Re: multivariate statistics (v25)

From: Tomas Vondra <tomas(dot)vondra(at)2ndquadrant(dot)com>
To: Kyotaro HORIGUCHI <horiguchi(dot)kyotaro(at)lab(dot)ntt(dot)co(dot)jp>
Cc: david(at)fetter(dot)org, dean(dot)a(dot)rasheed(at)gmail(dot)com, alvherre(at)2ndquadrant(dot)com, pgsql-hackers(at)postgresql(dot)org
Subject: Re: multivariate statistics (v25)
Date: 2017-03-02 14:52:51
Message-ID: 7dedc58b-f9cf-fe34-ef7f-382f776ce953@2ndquadrant.com
Views: Raw Message | Whole Thread | Download mbox | Resend email
Thread:
Lists: pgsql-hackers

On 03/02/2017 07:42 AM, Kyotaro HORIGUCHI wrote:
> Hello,
>
> At Thu, 2 Mar 2017 04:05:34 +0100, Tomas Vondra <tomas(dot)vondra(at)2ndquadrant(dot)com> wrote in <a78ffb17-70e8-a55a-c10c-66ab575e88ed(at)2ndquadrant(dot)com>
>> OK,
>>
>> attached is v24 of the patch series, addressing most of the reported
>> issues and comments (at least I believe so). The main changes are:
>
> Unfortunately, 0002 conflicts with the current master
> (4461a9b). Could you rebase them or tell us the commit where this
> patches stand on?
>

Attached is a rebased patch series, otherwise it's the same as v24.

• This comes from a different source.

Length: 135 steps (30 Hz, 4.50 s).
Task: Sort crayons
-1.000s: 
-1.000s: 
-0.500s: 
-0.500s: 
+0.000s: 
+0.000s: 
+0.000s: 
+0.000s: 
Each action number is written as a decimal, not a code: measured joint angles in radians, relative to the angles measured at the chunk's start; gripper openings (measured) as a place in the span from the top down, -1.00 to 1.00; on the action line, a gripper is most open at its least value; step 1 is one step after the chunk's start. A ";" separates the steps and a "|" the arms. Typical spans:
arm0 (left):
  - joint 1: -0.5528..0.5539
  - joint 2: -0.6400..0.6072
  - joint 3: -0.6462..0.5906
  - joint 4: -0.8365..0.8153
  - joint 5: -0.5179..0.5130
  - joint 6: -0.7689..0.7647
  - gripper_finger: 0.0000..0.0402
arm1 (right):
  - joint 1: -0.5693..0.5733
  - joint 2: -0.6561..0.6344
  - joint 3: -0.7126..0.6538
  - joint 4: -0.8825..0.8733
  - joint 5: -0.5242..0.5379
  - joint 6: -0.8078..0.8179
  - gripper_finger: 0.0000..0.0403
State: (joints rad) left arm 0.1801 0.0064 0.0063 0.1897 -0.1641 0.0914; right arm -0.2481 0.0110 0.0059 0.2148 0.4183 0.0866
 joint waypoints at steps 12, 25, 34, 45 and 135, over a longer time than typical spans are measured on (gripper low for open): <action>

FWIW it was based on 016c990834 from Feb 28, but apparently some recent
patch caused a minor conflict.

> I only saw the patch files but have some comments.
>
>> 1) I've mostly abandoned the "multivariate" name in favor of
>> "extended", particularly in places referring to stats stored in the
>> pg_statistic_ext in general. "Multivariate" is now used only in places
>> talking about particular types (e.g. multivariate histograms).
>>
>> The "extended" name is more widely used for this type of statistics,
>> and the assumption is that we'll also add other (non-multivariate)
>> types of statistics - e.g. statistics on custom expressions, or some
>> for of join statistics.
>
> In 0005, and
>
> @@ -184,14 +208,43 @@ clauselist_selectivity(PlannerInfo *root,
> * If there are no such stats or not enough attributes, don't waste time
> * simply skip to estimation using the plain per-column stats.
> */
> + if (has_stats(stats, STATS_TYPE_MCV) &&
> ...
> + /* compute the multivariate stats */
> + s1 *= clauselist_ext_selectivity(root, mvclauses, stat);
> ====
> @@ -1080,10 +1136,71 @@ clauselist_ext_selectivity_deps(PlannerInfo *root, Index relid,
> }
>
> /*
> + * estimate selectivity of clauses using multivariate statistic
>
> These comment is left unchanged? or on purpose? 0007 adds very
> similar texts.
>

Hmm, those comments should be probably changed to "extended".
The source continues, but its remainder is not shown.